Sur la confiance, le PRC m’invite à participer à leurs travaux
Bonjour,
Merci pour votre invitation à participer à vos travaux.
Pour ce que vous dites de la confiancen il me semble qu’il y a confusion entre la "confiance" et sa "valeur intrinsèque" qui avec sa "preuve" sont les 2 constituants de ladite confiance.
La confiance est le fait de croire que ce qui est dit et fait engendre quand on les teste (ce qui est dit et fait) les effets attendus.
On a ainsi confiance dans la monnaie quand elle permet d’acheter ce qu’elle est sensée représenter.
Dans le cas actuel de ce qu’on appelle la crise, l’effondrement des cours n’affecte pas la monnaie..., bien au contraire ; la preuve, c’est que les 500.000 Euros qui me permettaient hier d’acheter la maison de mes rêves, me permettent aujourd’hui d’en acheter 2 et même 3. J’ai donc toujours confiance dans la monnaie si je possède toujours ces 500.000 Euros.
Même si je ne fais pas confiance aux députés ni ne crois à l’honnêteté du gouvernement qui confondent Economie d’Etat et économie d’entreprise, j’ai confiance dans la monnaie qui me permet même de spéculer... puisque les prix de ce que je veux acheter diminuent.
Voyons clair : Dans le cas actuel de ce qu’on appelle la crise, c’est le manque de pouvoir d’achat qui empêche les « clients » d’acheter ; ce n’est pas la confiance ! Ils crèvent « la gueule ouverte » comme les poissons en manque d’oxygène.
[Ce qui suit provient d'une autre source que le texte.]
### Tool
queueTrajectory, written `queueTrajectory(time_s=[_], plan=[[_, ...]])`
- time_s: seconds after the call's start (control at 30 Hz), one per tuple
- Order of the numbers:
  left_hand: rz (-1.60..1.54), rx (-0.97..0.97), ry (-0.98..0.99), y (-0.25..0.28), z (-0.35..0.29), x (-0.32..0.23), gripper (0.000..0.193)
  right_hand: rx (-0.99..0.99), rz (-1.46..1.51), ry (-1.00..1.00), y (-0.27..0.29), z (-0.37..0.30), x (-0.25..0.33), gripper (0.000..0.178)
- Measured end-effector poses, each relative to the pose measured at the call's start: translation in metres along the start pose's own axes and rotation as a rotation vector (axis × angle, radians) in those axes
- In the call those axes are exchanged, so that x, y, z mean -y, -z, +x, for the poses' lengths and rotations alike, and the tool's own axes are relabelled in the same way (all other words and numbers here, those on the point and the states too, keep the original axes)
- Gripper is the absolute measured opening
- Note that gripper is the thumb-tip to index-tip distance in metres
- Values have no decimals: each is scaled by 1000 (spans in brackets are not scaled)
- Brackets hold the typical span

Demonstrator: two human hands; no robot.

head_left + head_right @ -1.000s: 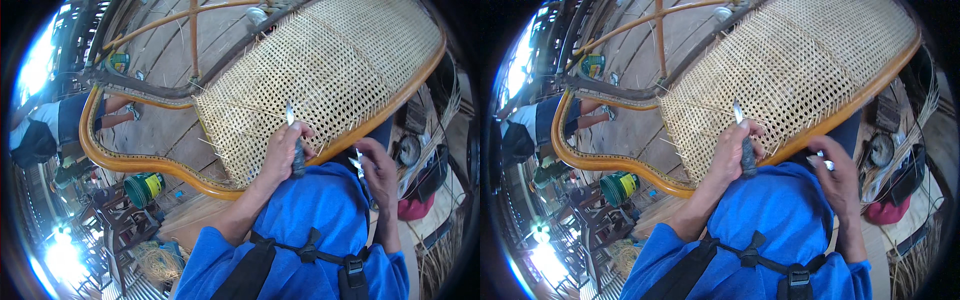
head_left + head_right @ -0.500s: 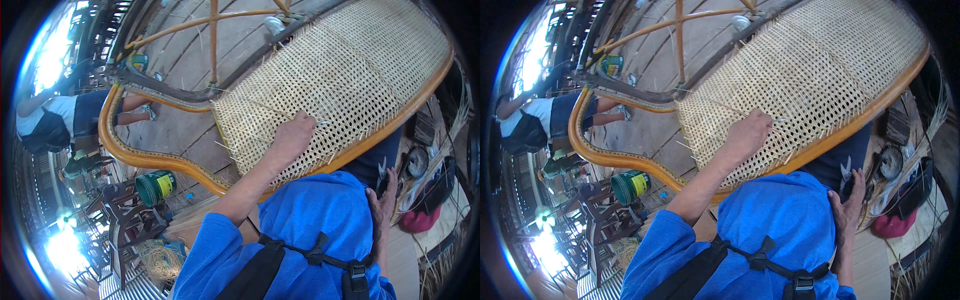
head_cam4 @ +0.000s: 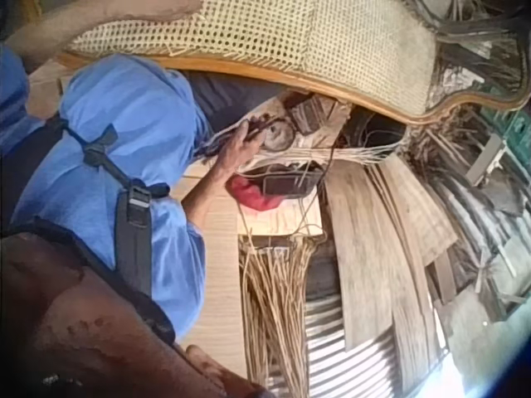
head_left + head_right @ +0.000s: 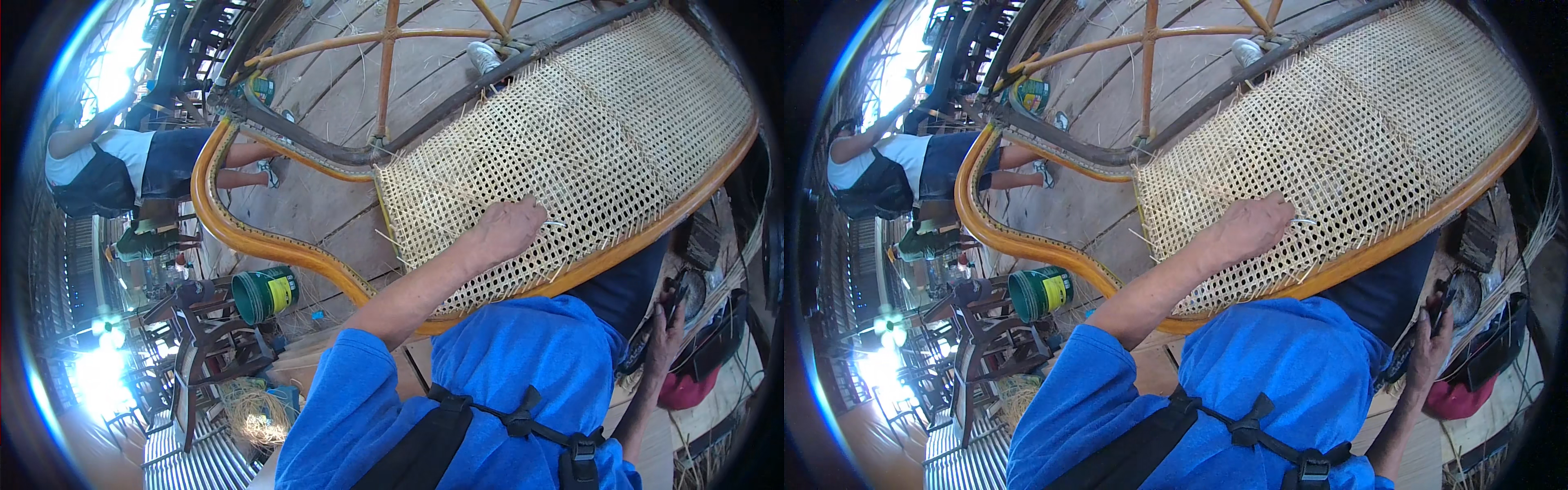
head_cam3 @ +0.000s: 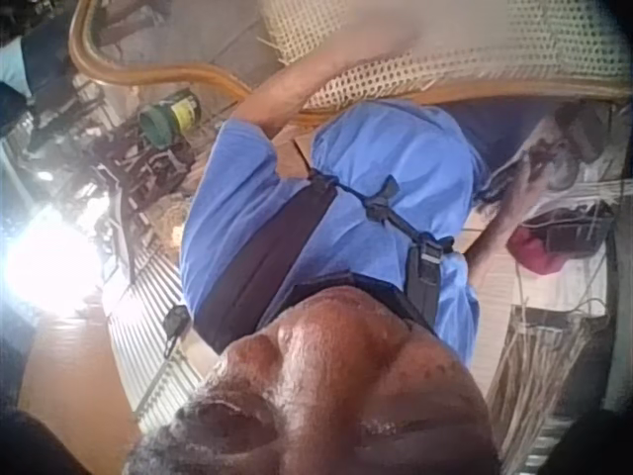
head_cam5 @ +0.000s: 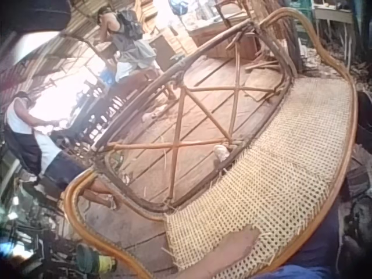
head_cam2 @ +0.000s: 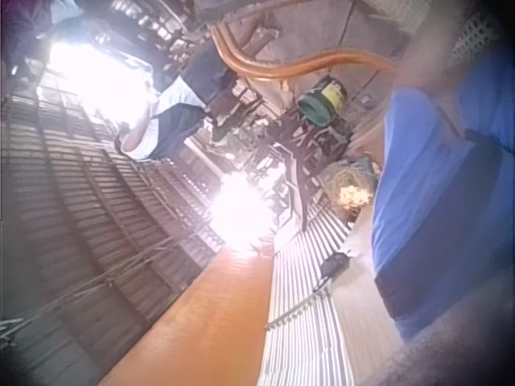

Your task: Weaving rattan strips into a chair frame to create or repair a seat surface.

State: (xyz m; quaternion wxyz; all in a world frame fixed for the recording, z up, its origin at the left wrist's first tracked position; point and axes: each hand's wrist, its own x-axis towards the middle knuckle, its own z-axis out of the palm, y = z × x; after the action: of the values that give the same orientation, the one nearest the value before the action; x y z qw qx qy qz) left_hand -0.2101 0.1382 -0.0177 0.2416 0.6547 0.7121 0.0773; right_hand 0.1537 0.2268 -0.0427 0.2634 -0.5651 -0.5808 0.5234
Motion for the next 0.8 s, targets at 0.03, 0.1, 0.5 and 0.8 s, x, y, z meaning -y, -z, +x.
queueTrajectory(time_s=[0.03,0.1,0.5,0.8], plan=[[1,-34,-13,-1,-2,-3,13,32,-40,36,2,3,10,35],[4,0,20,7,-6,-7,13,47,-78,39,5,9,27,35],[52,166,116,15,1,3,18,112,262,-48,-15,22,50,37],[44,101,115,18,-1,-3,16,159,268,-110,-25,47,30,39]])
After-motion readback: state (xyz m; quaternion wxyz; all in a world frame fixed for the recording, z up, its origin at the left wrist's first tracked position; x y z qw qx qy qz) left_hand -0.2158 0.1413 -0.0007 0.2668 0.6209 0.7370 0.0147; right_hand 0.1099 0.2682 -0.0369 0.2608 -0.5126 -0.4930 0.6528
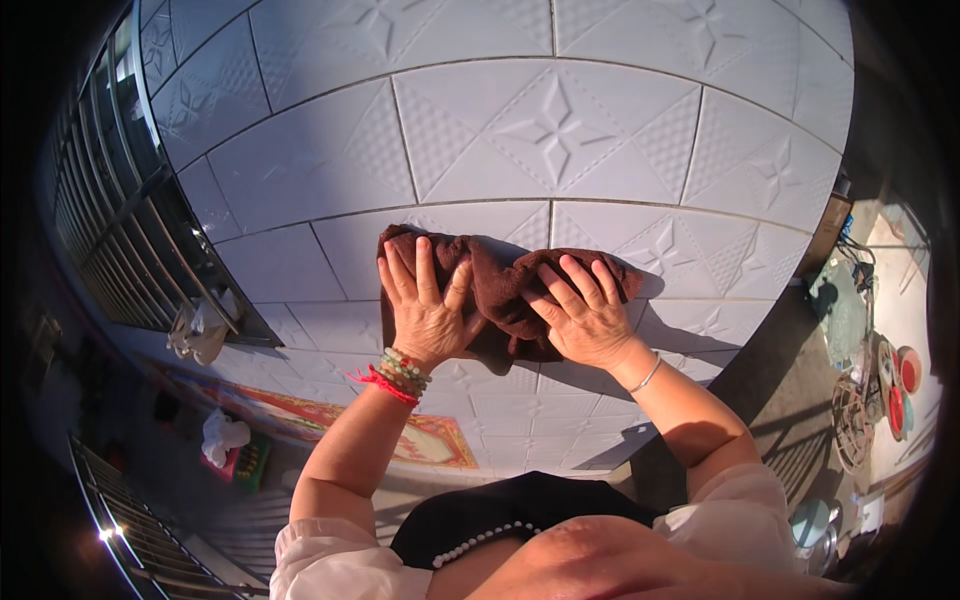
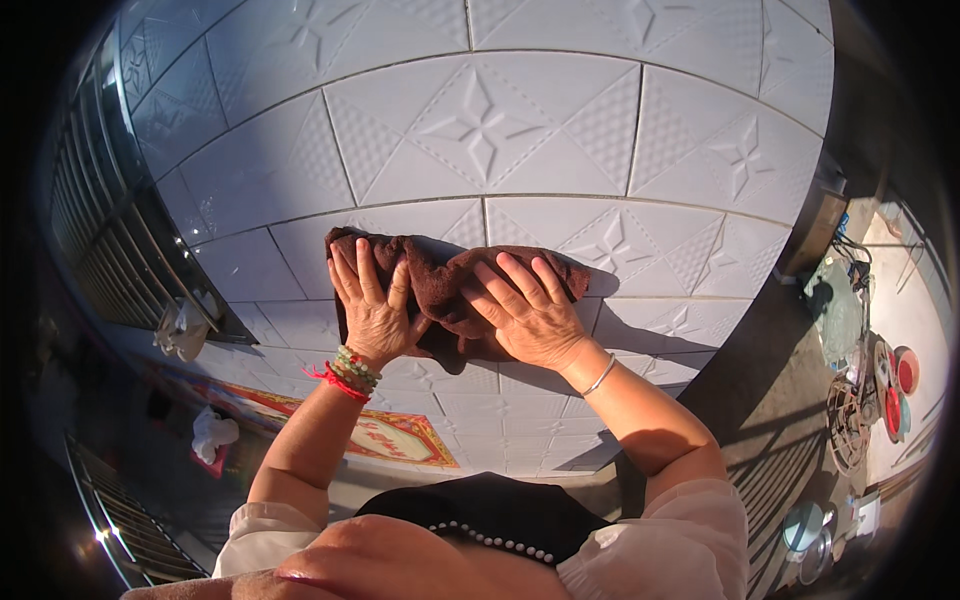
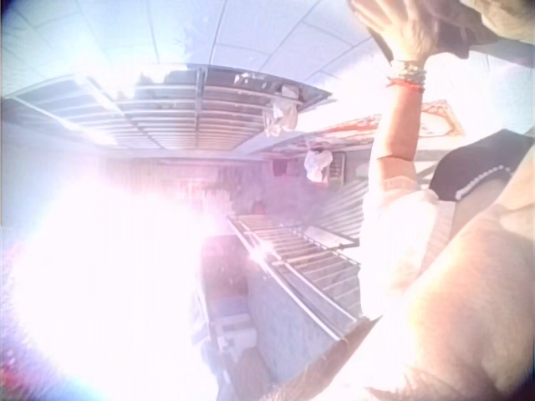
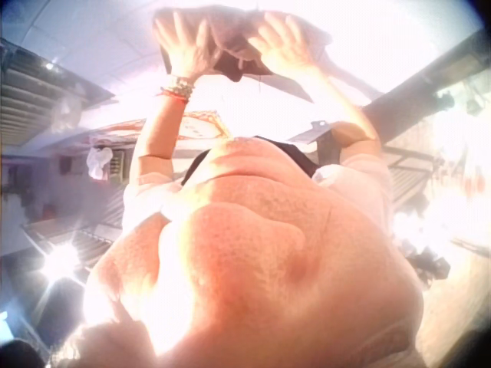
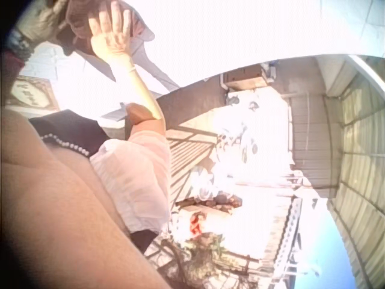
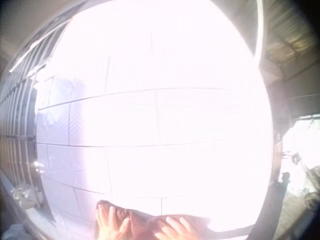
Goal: The person wipes a tiled wall with a cloth and then uses chopsticks to stir and sort chopped chillies in several bowls on a table.
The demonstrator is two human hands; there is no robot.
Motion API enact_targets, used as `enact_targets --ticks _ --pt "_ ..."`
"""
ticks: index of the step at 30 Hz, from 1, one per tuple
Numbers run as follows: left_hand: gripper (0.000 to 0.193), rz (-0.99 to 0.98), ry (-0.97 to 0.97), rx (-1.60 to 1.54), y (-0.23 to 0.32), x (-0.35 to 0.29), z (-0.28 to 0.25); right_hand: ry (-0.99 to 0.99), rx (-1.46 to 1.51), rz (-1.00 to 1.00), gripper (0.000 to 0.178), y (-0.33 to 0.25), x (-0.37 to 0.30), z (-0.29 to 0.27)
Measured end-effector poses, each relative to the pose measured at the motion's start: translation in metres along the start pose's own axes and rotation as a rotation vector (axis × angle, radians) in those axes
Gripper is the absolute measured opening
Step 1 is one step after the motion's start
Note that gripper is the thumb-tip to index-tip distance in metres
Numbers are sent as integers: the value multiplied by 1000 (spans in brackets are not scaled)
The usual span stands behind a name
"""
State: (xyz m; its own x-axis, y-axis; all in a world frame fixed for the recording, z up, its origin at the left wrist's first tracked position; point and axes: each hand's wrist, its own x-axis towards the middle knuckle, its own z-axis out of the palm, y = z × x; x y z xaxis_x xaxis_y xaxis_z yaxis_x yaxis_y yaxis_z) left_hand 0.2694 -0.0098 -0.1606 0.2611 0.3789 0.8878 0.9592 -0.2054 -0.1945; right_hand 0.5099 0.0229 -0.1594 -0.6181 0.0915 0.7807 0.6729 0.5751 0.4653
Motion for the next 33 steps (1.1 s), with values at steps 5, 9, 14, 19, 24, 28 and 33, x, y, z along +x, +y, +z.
enact_targets --ticks 5,9,14,19,24,28,33 --pt "93 56 -15 -60 9 -82 29 -93 89 -71 36 -51 -68 35" --pt "92 58 -95 -89 24 -148 49 -234 78 -138 33 -82 -118 53" --pt "62 -3 -206 -166 43 -214 57 -187 92 -265 28 -101 -154 73" --pt "55 -104 -424 -169 61 -210 47 -313 240 -232 17 -109 -143 64" --pt "44 -169 -247 -195 44 -145 27 -96 233 -113 12 -73 -85 35" --pt "60 -253 43 -125 -1 -34 -9 101 -51 -42 28 -18 7 -9" --pt "56 -74 351 3 -52 133 -61 407 -385 -12 27 61 146 -60"
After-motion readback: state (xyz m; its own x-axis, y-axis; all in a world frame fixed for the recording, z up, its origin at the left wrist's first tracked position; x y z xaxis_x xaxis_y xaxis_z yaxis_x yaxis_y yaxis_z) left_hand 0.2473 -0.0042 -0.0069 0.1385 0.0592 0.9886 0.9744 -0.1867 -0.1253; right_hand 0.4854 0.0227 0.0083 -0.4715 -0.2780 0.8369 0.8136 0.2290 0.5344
Ils n’ont pas d’argent dans leurs poches parce qu’ils ont perdu la rémunération du travail - et parce que le revenu social du chômage ou des allocations ne couvre plus leurs besoins réels.
Croyez que ce n’est pas de gaîté de cœur que les acheteurs de maisons à crédit ne remboursent plus les échéances. C’est simplement parce qu’ils ne le peuvent plus car ils sont entrés dans le cercle infernal de la dépression qu’on appelle déflation qui peut s’illustrer par l’image suivante : les entreprises ne vendant pas leurs produits faute d’acheteurs, licencient les acheteurs potentiels, leurs salariés qui à leur tour b’achèteront plus les produits des autres entreprises....,Toute forme d’activité se trouve ainsi mécaniquement condamnée à s’arrêter.
Dans le cadre politique et Economique qui m’intéresse, c’est la capacité à consommer librement et dignement qu’il faut instaurer. Ce que je vous explique là, c’est le principe de Maillard, à la fois une philosophie de libération et une organisation des moyens concrets pour la mettre en œuvre.
Sans la méthode de Maillard, je ne vois pas comment vous pouvez vous y prendre. Confiance d’accord, mais à condition que la mécanique du partage (l’Economie) fournisse la preuve de sa capacité à doter TOUT le MONDE, ce qui est actuellement mécaniquement impossible !
La prospérité sans pareille que vous appelez de vos vœux ‘comme tout le monde..., des capables et des incapables) est et restera une utopie irréaliste tant que la mécanique de l’Inoppression Active ne sera pas mise en place par des députés ..., enfin savants...,à l’Assemblée Nationale.
PS : je ne suis qu’une modeste intervenante au site « critique du libéralisme » Je viens d’y proférer un « coup de gueule » qui, sauf votre respect, mérite d’être propagé.